Décadas atrás, havia em Natal dois boêmios e amigos inseparáveis, Plínio e Baltasar, fanáticos por velórios e enterros. Nessa época, os velórios ocorriam em casa, pois ainda não havia Centro de Velórios na cidade.
Diariamente, eles se informavam sobre a ocorrência de algum óbito e o endereço do velório. E para lá se dirigiam, mesmo que não conhecessem o defunto nem a família enlutada.
Abraçavam os parentes do (a) morto (a), choravam, procuravam consolá-los e faziam até discursos, lamentando aquela partida “precoce”, ainda que se tratasse de uma pessoa centenária..
Bem apessoados e educados, eram recebidos com cordialidade e até confundidos com os parentes e amigos.
Entretanto, o que mais os atraía nos velórios era o costume de se oferecer bebida aos presentes, principalmente quando se prolongavam pela madrugada. A cana corria solta e os dois passavam a noite enchendo a cara. Duros na queda, pela manhã conseguiam acompanhar o enterro e ainda faziam discurso no Cemitério.
Os dois tinham o dom da oratória, apesar de não terem formação acadêmica. Nos discursos, exaltavam as virtudes da pessoa morta e às vezes confundiam a identidade, chegando a elogiar as qualidades daquela “admirável esposa e mãe”, quando, na verdade, a pessoa morta era solteirona e virgem como tinha nascido.
Mesmo sendo carismáticos, ambos eram os “timotes” de tradicionais famílias da cidade. Em tudo que era velório ou enterro eles se metiam. Faziam-se tão íntimos da casa, que chegavam a receber pêsames e procurar onde estavam as bebidas.
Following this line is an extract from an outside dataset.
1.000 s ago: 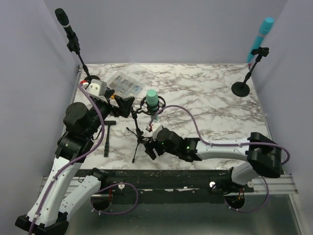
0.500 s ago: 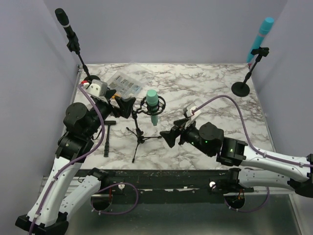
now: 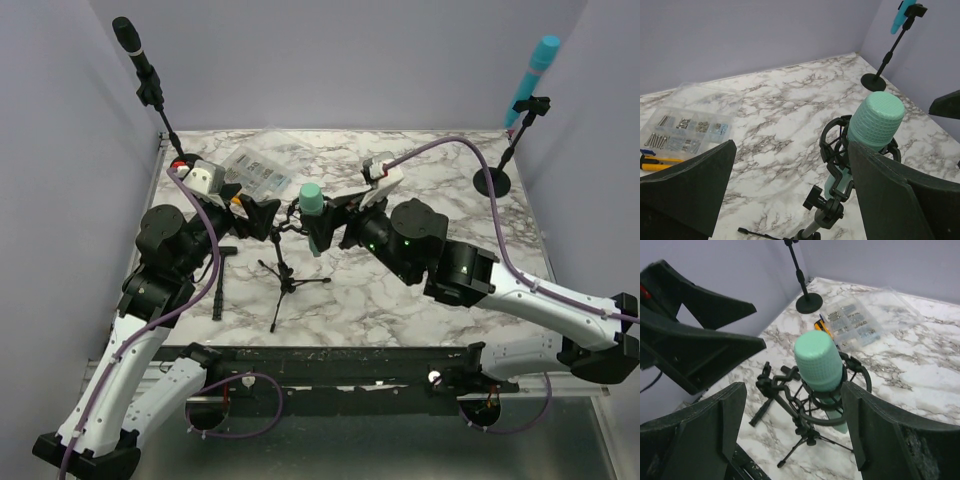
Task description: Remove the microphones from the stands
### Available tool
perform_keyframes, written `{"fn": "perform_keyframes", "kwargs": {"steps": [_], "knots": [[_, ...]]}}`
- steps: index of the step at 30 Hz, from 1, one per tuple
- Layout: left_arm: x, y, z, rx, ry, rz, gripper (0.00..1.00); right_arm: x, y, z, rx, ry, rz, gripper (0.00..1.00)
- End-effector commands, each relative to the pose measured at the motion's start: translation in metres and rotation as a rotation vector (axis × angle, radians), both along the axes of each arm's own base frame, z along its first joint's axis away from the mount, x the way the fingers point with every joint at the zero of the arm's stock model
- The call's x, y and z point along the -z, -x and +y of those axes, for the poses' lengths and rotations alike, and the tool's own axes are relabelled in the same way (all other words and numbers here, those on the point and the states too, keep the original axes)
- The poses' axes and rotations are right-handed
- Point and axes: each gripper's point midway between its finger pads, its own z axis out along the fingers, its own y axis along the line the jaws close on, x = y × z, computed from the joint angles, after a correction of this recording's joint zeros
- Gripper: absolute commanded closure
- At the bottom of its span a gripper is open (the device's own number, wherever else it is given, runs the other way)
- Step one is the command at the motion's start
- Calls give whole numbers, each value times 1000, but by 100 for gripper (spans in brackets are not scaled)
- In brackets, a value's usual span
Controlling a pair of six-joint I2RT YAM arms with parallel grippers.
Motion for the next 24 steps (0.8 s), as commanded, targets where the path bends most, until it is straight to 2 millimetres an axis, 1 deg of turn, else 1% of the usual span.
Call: {"fn": "perform_keyframes", "kwargs": {"steps": [1,5,8,10,12,14,21,24], "knots": [[-4,3,-4,23,14,-12,2,3,-11,6,68,76,35,16],[-5,4,-3,15,15,-13,2,5,-19,15,93,96,37,17],[-7,6,-2,11,19,-18,1,14,-25,20,116,149,31,19],[-8,6,1,-5,26,-21,1,17,-30,20,142,168,22,21],[-10,7,6,-27,32,-30,2,18,-34,19,166,173,12,27],[-11,8,9,-43,37,-32,1,18,-37,19,178,175,-1,30],[-14,10,10,-42,44,-40,2,20,-45,20,219,201,-29,35],[-15,11,9,-38,46,-41,1,24,-48,21,231,223,-39,36]]}}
Quando não tomavam conhecimento de nenhum velório, Plínio e Baltasar costumavam fazer ponto num bar, perto do Cemitério do Alecrim. Mas, se, por acaso, vissem a chegada de algum enterro, entravam no Cemitério e antes do coveiro começar a enterrar, o que estivesse mais “alto” iniciava um discurso bonito e comovente, tirado dos jornais, que eles sabiam decorado. Foi assim no enterro de um simples servidor público, que havia morrido em consequência de um tumor fecal. Plínio, o orador do momento, saiu-se com essas palavras:
“Mataram-te, Presidente, mas serás enterrado em pé. A cabeça acima do coração. O coração acima do estômago!”
E prosseguiu com o discurso feito por um doido, no enterro de João Pessoa.
Certa vez, Baltasar, o outro fanático por enterro, foi convidado por um grupo de teatro amador para ser o Lázaro, na peça “A PAIXÃO DE CRISTO”. Ao lado do teatro havia uma birosca e ele se embriagou bem antes da peça começar. Como Lázaro teria que se deitar num caixão de defunto, Baltasar achou ótimo. Adormeceu profundamente e não houve jeito de obedecer às ordens do artista que representava Jesus Cristo. Cansado de chamá-lo, o artista implorava:
-Levanta-te, Lázaro! Ergue-te, Lázaro! Ressuscita, Lázaro!
O artista que representava Jesus Cristo perdeu a calma e deu um chute no caixão.
O bêbado abriu os olhos, meio confuso, olhou para aquele Cristo de araque e respondeu aos gritos e grosseiramente:
-Vai se lascar, homem! Vai se f….
A cortina do palco foi fechada, e a peça terminou aí.
Também terminou aí a futura carreira artística de Baltasar.